No, I haven't disappeared. But I was sick for a while and then there were work issues and in the meantime my notes on books just kept piling up waiting for me to post. Here's the first round of catch-up.

I finished the last three Body of Evidence books, Brain Trust, Last Breath, and Throat Culture by Christopher Golden and Rick Hautala and enjoyed the return to less fantastic ways to die and more prosaic killers. I usually find those to be scarier anyway. So overall what did I think of the series? Well, when the plots got going I found myself pretty caught up, especially during the action scenes. It was actually the college life scenes that usually knocked me out of my suspension of disbelief.

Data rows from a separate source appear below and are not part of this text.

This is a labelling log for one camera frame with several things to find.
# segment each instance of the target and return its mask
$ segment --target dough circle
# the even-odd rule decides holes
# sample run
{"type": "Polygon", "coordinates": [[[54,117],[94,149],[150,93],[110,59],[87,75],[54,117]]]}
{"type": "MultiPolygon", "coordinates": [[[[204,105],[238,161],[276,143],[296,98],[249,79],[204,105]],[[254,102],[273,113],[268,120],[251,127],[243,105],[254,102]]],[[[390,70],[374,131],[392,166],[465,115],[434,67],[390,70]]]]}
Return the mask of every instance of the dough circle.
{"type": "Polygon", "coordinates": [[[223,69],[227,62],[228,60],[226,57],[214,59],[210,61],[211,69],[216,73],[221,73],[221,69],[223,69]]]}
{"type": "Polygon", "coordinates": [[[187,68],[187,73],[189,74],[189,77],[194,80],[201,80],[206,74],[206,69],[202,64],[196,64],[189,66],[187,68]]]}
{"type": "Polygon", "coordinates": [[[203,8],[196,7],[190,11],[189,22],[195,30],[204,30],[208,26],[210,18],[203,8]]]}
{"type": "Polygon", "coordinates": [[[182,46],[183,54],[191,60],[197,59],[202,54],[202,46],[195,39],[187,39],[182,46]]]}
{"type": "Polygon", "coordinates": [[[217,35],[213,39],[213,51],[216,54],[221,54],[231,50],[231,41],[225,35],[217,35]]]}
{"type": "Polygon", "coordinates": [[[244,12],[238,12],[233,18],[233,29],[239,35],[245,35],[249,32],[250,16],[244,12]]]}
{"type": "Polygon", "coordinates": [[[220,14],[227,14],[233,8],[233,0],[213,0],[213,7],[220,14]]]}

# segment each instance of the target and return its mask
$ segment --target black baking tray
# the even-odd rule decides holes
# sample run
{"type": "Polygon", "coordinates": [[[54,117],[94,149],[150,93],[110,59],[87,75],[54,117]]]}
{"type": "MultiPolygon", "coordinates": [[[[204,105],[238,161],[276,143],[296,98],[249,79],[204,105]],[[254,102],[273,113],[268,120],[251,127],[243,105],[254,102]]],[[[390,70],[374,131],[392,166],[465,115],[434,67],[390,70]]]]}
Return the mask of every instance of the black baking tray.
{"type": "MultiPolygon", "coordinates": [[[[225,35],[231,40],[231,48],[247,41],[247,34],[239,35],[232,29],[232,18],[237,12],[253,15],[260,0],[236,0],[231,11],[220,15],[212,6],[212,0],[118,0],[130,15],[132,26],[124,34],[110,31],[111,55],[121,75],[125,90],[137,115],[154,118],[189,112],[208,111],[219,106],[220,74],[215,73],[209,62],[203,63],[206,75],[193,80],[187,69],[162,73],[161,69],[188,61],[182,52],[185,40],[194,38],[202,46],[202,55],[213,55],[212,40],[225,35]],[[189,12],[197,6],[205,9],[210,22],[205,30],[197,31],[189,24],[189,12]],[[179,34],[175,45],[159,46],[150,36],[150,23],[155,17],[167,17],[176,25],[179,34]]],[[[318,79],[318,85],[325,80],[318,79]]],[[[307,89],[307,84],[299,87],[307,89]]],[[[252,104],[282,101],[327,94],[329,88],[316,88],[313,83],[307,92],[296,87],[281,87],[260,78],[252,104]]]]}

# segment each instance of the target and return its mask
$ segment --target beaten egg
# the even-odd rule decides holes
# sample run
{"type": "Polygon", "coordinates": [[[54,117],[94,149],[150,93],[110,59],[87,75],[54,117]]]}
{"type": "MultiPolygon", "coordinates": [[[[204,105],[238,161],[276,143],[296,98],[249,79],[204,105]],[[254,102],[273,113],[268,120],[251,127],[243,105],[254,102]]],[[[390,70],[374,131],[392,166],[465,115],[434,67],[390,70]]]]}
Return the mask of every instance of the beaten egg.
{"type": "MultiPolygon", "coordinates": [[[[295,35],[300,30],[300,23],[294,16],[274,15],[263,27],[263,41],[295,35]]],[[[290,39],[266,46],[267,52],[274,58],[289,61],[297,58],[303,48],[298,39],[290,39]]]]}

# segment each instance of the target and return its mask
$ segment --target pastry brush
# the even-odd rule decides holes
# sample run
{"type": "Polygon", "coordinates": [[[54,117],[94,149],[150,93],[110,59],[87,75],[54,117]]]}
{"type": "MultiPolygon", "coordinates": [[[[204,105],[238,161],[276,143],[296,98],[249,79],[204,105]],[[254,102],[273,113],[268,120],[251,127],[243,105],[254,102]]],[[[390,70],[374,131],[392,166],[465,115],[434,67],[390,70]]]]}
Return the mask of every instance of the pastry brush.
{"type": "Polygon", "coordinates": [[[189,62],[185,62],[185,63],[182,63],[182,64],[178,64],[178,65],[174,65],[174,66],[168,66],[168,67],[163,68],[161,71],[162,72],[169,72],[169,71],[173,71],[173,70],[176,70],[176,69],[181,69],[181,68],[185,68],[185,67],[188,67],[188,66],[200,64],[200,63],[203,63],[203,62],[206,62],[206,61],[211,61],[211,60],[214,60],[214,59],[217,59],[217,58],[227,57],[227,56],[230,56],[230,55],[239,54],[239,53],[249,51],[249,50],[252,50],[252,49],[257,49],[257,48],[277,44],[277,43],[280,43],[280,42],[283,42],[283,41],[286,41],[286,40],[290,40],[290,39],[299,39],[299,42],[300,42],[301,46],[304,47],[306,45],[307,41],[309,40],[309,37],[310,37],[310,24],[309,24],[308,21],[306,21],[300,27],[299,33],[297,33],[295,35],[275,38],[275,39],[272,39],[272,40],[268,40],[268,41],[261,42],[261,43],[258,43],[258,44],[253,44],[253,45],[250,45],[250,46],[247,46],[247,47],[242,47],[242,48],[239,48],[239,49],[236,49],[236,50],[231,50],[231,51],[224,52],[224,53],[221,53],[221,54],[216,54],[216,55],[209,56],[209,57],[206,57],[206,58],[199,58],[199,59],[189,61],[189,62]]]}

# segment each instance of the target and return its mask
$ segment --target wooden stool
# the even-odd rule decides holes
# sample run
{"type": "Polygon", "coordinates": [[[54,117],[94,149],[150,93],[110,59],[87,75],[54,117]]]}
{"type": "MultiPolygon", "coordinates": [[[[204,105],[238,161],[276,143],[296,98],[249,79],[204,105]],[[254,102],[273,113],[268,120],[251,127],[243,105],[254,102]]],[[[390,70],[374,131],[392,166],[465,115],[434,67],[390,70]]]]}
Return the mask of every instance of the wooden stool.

The authors tended to over-describe things like Jenna's daily routine (I swear I could tell you what she had for breakfast every morning and describe the exact contents of her closet), and dropped in pop culture references that immediately seemed dated ("They found a decent radio station, hip enough to play Matchbox 20 but eccentric enough to throw old disco tunes into the mix."). Speaking of clothes: "She was wearing a light green tank with spaghetti straps, and tan shorts that barely covered her hip bones. Even that felt a little exposed to her; she could never wear some of the things a lot of the girls on campus wore. Not that she was shy about her body; she just didn't like the idea of giving every guy who passed by a free show." See what I mean? And even worse than that detailed clothing description is the thinly veiled moralizing that accompanies it. There was a little bit of this in every book and as a result Jenna never felt like an authentic teen girl to me. Her thoughts and opinions on certain things, especially when it came to her fellow students, felt more like a middle aged man schooling his teenage daughters. Don't get me wrong - I enjoyed the series for the most part, but there were too many things that didn't ring true for me to enthusiastically recommend it.